4. Materials and Methods

4.1. Study Protocol

Our study protocol was approved by the Ethics Committee of the University of Debrecen (registration number: 7346-2025 RKEB). The investigations were performed according to the Declaration of Helsinki. Our patient gave his written informed consent prior to study entry. We collected the emergency laboratory results, blood gas values, the results of the performed imaging studies, and the data about patient history, status, and epicrisis sections of the patient documentation from our electronic hospital database (UD-MED).

4.2. Echocardiography

A Philips HDI ATL 5000 imaging system with a 3.5 MHz transducer (Acuson Sequoia C 256, Mountain View, CA, USA) was used to perform transthoracic echocardiography. 2D, M-mode, pulsatile, and continuous—wave Doppler techniques were applied to determine the values describing the systolic and diastolic function of the left and right ventricles. In addition, the left ventricular ejection fraction, systolic right ventricular pressure, and tricuspid annular plane systolic excursion (TAPSE) were also determined.

4.3. Electrocardiography

ECGs were carried out four times during our examinations, according to the patient’s symptoms and after two months. ECGs were recorded at 25 mm/sec recording speed (Hewlett Packard Page Writer 200i, Hewlett-Packard Company (HP), 1939, Palo Alto, CA, USA) while the patient was in the supine position, breathing freely and not talking.
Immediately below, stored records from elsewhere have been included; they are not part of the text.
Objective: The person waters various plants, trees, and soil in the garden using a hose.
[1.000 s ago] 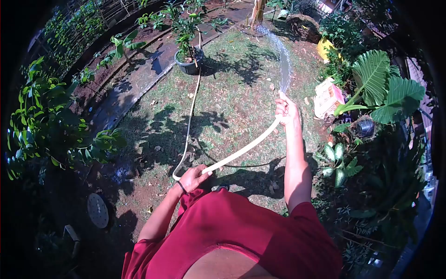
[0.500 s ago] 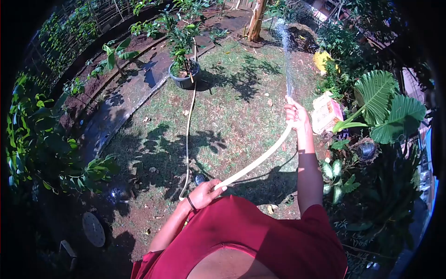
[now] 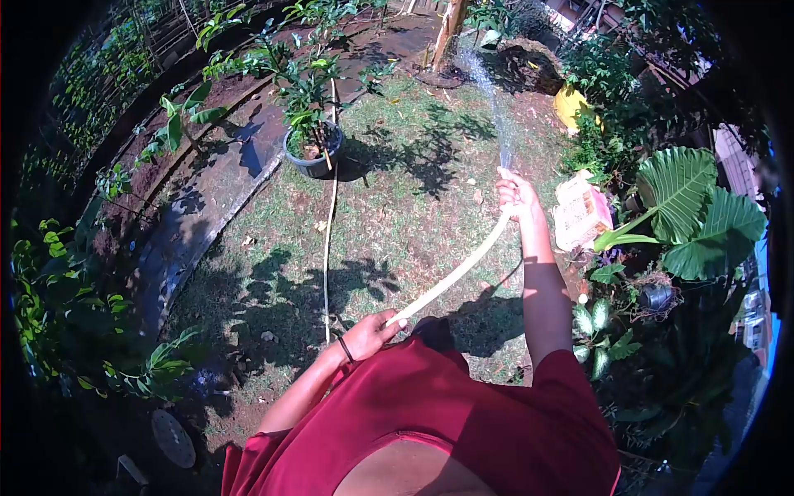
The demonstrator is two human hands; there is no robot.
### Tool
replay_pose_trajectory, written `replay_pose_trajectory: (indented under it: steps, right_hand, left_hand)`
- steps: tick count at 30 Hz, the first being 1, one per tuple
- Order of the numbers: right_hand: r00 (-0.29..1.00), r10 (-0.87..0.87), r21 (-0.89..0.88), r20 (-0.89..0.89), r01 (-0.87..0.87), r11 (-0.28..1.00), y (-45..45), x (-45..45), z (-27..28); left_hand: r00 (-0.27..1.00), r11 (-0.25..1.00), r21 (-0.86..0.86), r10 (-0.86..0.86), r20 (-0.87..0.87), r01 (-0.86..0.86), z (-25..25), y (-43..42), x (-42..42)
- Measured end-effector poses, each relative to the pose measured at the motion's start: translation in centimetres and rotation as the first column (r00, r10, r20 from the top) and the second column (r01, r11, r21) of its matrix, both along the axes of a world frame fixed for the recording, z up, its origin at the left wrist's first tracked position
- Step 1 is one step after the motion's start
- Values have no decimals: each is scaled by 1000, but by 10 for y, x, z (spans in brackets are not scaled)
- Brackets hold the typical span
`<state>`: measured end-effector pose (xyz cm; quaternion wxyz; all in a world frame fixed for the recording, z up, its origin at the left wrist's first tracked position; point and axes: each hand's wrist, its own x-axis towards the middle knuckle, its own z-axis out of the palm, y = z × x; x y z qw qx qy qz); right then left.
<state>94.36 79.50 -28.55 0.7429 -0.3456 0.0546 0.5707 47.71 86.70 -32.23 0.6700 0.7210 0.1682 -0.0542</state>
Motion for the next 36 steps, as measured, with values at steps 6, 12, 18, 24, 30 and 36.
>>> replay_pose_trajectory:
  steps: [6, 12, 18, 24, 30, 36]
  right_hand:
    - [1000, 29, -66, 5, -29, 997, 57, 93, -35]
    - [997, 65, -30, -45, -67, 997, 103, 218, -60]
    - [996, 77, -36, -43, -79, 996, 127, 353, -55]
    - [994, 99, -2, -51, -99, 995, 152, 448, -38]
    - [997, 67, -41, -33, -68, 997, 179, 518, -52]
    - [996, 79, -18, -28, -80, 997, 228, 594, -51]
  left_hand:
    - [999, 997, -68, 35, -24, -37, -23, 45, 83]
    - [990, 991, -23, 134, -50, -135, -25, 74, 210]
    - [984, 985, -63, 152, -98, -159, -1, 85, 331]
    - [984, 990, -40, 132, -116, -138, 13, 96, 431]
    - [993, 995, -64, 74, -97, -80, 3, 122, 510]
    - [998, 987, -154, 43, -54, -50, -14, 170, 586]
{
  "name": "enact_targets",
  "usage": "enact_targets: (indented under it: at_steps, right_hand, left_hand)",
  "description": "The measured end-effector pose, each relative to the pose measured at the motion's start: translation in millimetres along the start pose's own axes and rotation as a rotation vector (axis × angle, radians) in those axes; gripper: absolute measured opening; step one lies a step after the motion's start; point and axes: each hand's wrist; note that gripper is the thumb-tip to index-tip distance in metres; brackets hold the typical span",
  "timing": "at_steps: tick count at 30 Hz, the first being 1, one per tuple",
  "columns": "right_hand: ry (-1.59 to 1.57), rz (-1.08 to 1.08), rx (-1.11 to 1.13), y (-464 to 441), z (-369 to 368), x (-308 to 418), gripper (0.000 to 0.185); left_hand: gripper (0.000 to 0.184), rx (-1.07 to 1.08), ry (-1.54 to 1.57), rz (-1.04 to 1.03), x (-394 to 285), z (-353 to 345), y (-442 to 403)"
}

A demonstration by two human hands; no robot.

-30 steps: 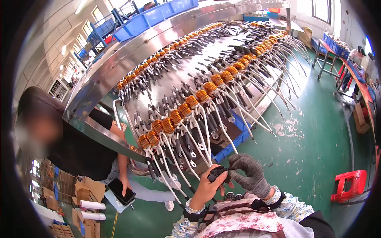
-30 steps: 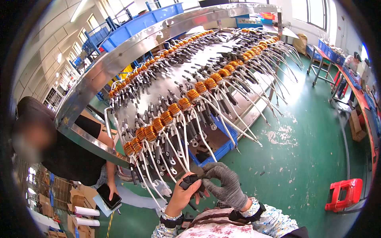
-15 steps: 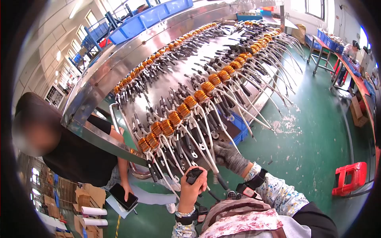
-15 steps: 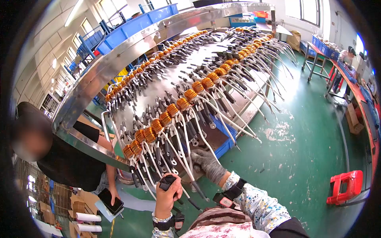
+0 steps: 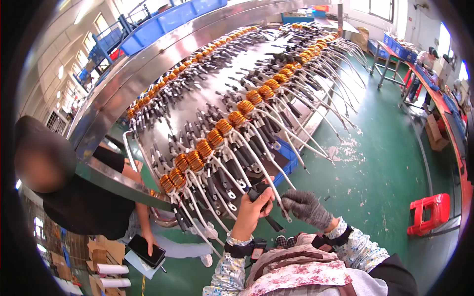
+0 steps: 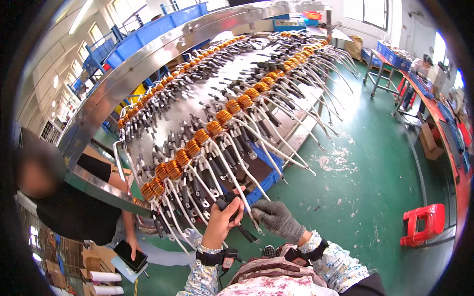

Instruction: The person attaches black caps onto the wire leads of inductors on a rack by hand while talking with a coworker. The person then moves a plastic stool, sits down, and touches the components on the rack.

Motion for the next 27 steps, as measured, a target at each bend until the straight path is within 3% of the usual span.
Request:
enact_targets:
  at_steps: [3,4,7,12,16,19,21,27]
  right_hand:
    - [-0.067,-0.096,-0.038,26.1,6.8,-4.0,0.031]
    - [-0.145,-0.219,0.002,36.0,13.9,2.6,0.037]
    - [-0.262,-0.334,-0.003,57.7,19.9,-2.8,0.042]
    - [-0.491,-0.428,0.013,65.0,14.9,-17.5,0.035]
    - [-0.393,-0.429,-0.018,66.1,8.4,-6.2,0.034]
    - [-0.564,-0.503,0.0,65.7,3.8,3.9,0.033]
    - [-0.845,-0.643,0.019,62.5,2.4,6.1,0.03]
    - [-0.855,-0.625,-0.104,12.6,-12.9,-16.5,0.025]
  left_hand:
    - [0.035,-0.016,-0.019,0.035,-2.1,-5.8,-8.4]
    - [0.029,-0.052,-0.027,0.029,-4.8,-10.0,-8.6]
    - [0.027,-0.041,-0.034,0.048,-0.6,-9.0,-15.7]
    - [0.026,-0.027,-0.023,0.042,4.4,-12.7,-20.2]
    - [0.026,-0.021,-0.021,0.046,6.7,-9.3,-21.8]
    - [0.026,-0.021,0.005,0.033,8.1,-10.6,-21.5]
    - [0.026,-0.027,-0.012,0.03,9.3,-10.6,-21.2]
    - [0.026,-0.05,-0.07,0.029,3.2,-4.3,-22.1]
Point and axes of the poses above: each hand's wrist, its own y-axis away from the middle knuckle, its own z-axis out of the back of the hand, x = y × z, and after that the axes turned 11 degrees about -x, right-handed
4.4. Laboratory Parameters

Venous blood samples were collected into Vacutainer tubes (Becton Dickinson, San Jose, CA, USA) at the Department of Emergency Medicine. Sera, citrate, and ethylenediaminetetraacetic acid (EDTA) anticoagulated plasma samples were centrifuged after 30 min at 3500× g, for 15 min, at +4° C. Laboratory parameters were determined from blood samples according to international standards at the Department of Laboratory Medicine of the University of Debrecen. Serum electrolyte levels, CRP, cTnT, CK, and CK-MB values, liver and kidney function parameters, and qualitative blood cell counts were measured.

4.5. Genetic Testing

Targeted genetic testing was performed as follows: genomic DNA was isolated from peripheral blood leukocytes. For library preparation, a custom targeted gene panel (Twist Custom Panel kit from Twist Bioscience, San Francisco, CA, USA) was used that examines the coding regions—including exon/intron boundaries ±20 nucleotides—of 43 genes related to cardiac disorders, such as cardiomyopathy (ACTC1, ALPK3, BAG3, DES, DSC2, DSG2, DSP, FLNC, JUP, LMNA, MYBPC3, MYH7, MYL2, MYL3, PKP2, PLN, RBM20, SCN5A, TMEM43, TNNC1, TNNI3, TNNT2, TPM1, TTN); long-QT syndrome (CALM1, CALM2, CALM3, KCNH2, KCNQ1, TRDN); and PAH—pulmonary artery hypertension (ABCC8, ACVRL1, AQP1, ATP13A3, BMPR2, CAV1, EIF2AK4, ENG, GDF2, KCNK3, SMAD9, SOX17, TBX4). Next-generation sequencing was performed on an Illumina NextSeq 2000 System in 2 × 150 bp paired-end mode, according to the manufacturer’s protocol. All detected variants having a MAF > 0.01 (minor allele frequency) in the genomAD v4 population database were filtered. The remaining variants were classified according to the ACMG standards and guidelines [41].

5. Conclusions

The case of our patient clearly illustrates that early recognition of fever, as well as its immediate and aggressive management, is of paramount importance in the treatment of the syndrome. In addition, it is essential to emphasize that beyond antipyretic therapy, other pharmacological effects may also influence the manifestation of the syndrome. Our case study demonstrates that even fever associated with a benign infection may elicit detectable ECG alterations. Upon identification of such findings, it is advisable to obtain a repeat recording after they have subsided and examine the evolution of these abnormalities. Our investigation indicates that this approach may carry diagnostic significance.

Author Contributions

Conceptualization: D.U. and V.S.; methodology: D.U.; validation: D.U., Z.S. (Zoltán Szabó), V.S., Z.S. (Zsuzsanna Szűcs), K.K. and I.B.; formal analysis: D.U., I.H. and B.J.; investigation: I.H., D.U. and Z.S. (Zoltán Szabó); resources: B.J., E.G. and L.V.; data curation: I.H. and D.U.; writing—original draft preparation: D.U. and I.H.; writing—review and editing: D.U., V.S., B.R., Z.S. (Zsuzsanna Szűcs), K.K. and I.B.; visualization: D.U., S.S. and V.S.; supervision: D.U. and Z.S. (Zoltán Szabó); project administration, D.U., E.G. and L.V. All authors have read and agreed to the published version of the manuscript.

Funding

This research received no external funding.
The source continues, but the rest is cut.